If you pay attention to diet, stress, fitness – why not sexual health? I’ve unnecessarily slacked in this area. I want to stay up-to-date with my tests and equally, know my sexual partner’s results. After ‘It’s a Sin’, I began researching HIV and different sexual infections. There is such judgment and stigma – probably due to poor knowledge.
For instance, in the UK, studies show ‘97% of those on treatment [for HIV] are virally suppressed which means they can’t pass the virus on.’ Knowing about yours and your partner’s sexual health means receiving treatment early (if necessary) and taking the best precautions. Results shouldn’t be used as a way to shame anyone.
Be more adventurous
I’m better at initiating, but my sex life could be improved with following more of my advice on spicing things up. Many people link adventure to rough sex and BDSM. It’s not always the case. What about role-play, costumes, strip teases, temperature experimentation? Adding toys and using them in different ways; the classic: new positions.
Not to mention, spicing up foreplay. Watching an erotic performance, a sex play at the theatre, a strip club. Covid really taught me that when you have options and freedom to explore those options – take them. Put yourself out of your comfort zone. Don’t let insecurity hold you back – not in life and not in sex.
Suggested read: How to be more active in bed as a woman
Avoid suppressing my sexuality
As a virgin, I did everything I could to come across sexual. From graphic images, miniscule clothing, constant sex conversation.

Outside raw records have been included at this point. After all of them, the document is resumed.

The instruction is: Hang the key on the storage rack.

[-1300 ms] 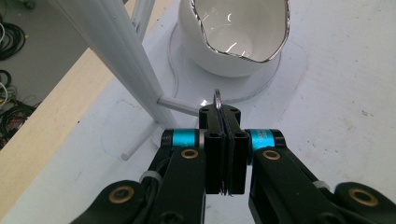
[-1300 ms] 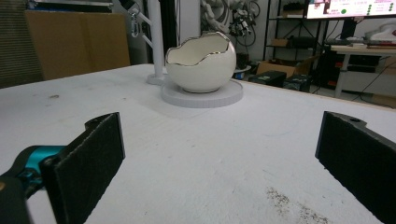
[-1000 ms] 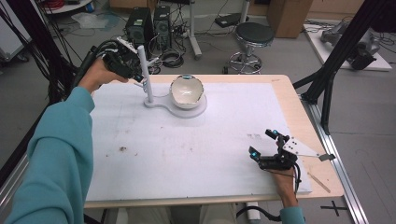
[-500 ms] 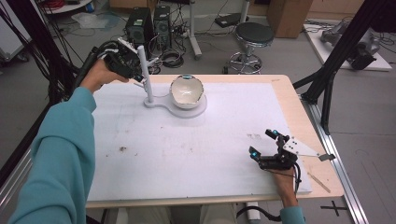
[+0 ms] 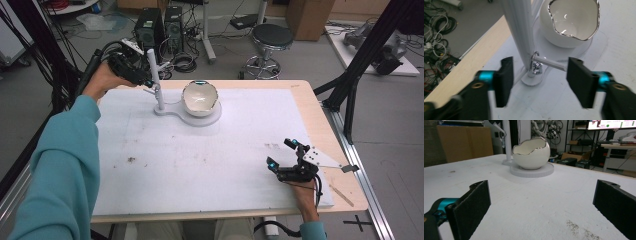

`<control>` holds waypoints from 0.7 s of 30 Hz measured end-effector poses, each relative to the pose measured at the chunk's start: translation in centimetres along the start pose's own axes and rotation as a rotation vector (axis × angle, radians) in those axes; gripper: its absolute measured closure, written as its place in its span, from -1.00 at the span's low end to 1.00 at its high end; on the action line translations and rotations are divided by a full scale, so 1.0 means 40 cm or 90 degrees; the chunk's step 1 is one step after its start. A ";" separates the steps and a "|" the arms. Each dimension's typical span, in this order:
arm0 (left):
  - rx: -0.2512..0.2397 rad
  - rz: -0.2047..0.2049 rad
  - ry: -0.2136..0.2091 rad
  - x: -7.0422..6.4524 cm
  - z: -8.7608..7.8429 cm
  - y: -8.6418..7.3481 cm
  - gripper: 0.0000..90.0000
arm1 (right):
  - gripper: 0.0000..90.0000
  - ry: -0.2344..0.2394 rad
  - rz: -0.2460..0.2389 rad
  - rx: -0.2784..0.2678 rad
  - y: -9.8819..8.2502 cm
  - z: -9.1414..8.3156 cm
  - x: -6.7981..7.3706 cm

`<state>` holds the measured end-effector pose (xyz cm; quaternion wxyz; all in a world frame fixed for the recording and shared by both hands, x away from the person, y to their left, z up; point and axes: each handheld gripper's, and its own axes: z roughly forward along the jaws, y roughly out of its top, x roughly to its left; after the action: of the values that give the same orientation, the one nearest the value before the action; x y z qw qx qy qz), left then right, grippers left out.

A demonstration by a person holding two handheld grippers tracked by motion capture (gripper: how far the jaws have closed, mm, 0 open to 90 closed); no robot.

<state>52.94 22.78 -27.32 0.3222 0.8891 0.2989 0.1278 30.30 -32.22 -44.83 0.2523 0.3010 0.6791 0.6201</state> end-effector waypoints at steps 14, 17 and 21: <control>-0.258 -0.015 -0.026 -0.105 -0.139 -0.182 -0.96 | -0.99 -0.002 0.000 0.000 0.000 0.001 0.000; -0.299 -0.017 -0.016 -0.140 -0.145 -0.250 -0.96 | -0.99 -0.003 0.002 0.004 0.000 0.001 0.002; -0.367 -0.023 -0.011 -0.208 -0.130 -0.347 -0.96 | -0.99 -0.002 0.005 0.003 0.000 0.000 -0.001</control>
<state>37.96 28.77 -32.69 0.5663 0.7565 0.2631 0.1944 30.33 -32.25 -44.85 0.2504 0.3050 0.6790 0.6190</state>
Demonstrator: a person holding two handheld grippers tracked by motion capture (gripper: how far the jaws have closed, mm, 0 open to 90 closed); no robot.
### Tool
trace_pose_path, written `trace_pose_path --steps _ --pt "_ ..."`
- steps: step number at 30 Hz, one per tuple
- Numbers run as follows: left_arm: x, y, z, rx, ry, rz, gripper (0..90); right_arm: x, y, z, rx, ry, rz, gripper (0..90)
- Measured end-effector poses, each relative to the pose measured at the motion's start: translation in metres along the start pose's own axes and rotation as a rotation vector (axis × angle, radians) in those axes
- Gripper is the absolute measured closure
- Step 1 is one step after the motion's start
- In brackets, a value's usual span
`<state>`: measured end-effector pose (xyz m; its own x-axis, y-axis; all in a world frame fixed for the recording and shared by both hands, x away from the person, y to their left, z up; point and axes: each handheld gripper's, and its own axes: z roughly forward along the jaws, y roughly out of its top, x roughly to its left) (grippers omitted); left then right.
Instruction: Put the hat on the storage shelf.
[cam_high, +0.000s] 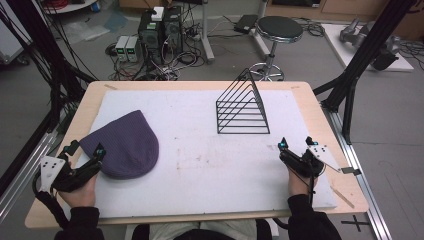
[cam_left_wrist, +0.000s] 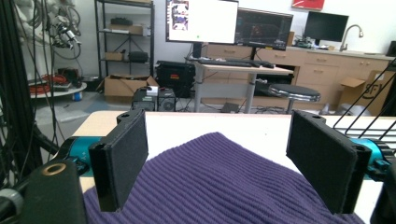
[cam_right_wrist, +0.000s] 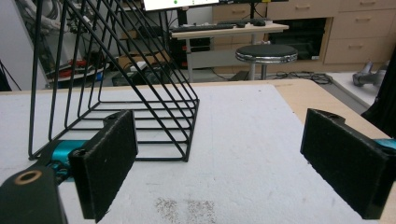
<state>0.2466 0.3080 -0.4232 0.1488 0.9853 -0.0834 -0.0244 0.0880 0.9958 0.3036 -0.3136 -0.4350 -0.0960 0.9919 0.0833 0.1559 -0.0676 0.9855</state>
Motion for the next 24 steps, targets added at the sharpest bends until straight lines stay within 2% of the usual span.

I probably looked like a nymphomaniac. Women face this hidden yet obvious line, balancing sexuality with sophistication.
Some guys don’t like very sexualised women. One date told me how showing skin proves attention-seeking and loose morals. As if me with my cleavage and legs out means I’ll sleep with anyone. But me in a long-sleeved dress means I’ll say, no. I’m tired of hiding/proving myself as sexual. No more will I adjust to fit with a man’s perception.
Continue sex as self-care
With no real penis in sight, I’ve had to depend on technology. I’m not alone. The sexual wellness industry has boomed during Covid – it’s expected to grow by ‘9.8% annually’ according to Well and Good. Regardless of a man, pleasuring myself will remain in my schedule. Glamour notes how the benefits of female masturbation include sexual appetite increase, relaxation, improved sleep – plus, (the most important factor) it feels fricking amazing! Pleasure minus the fear of babies and sexual health risks. And you can control your orgasm completely and selfishly – well, it’s not selfish.
What changes could you make with your sex life post Covid?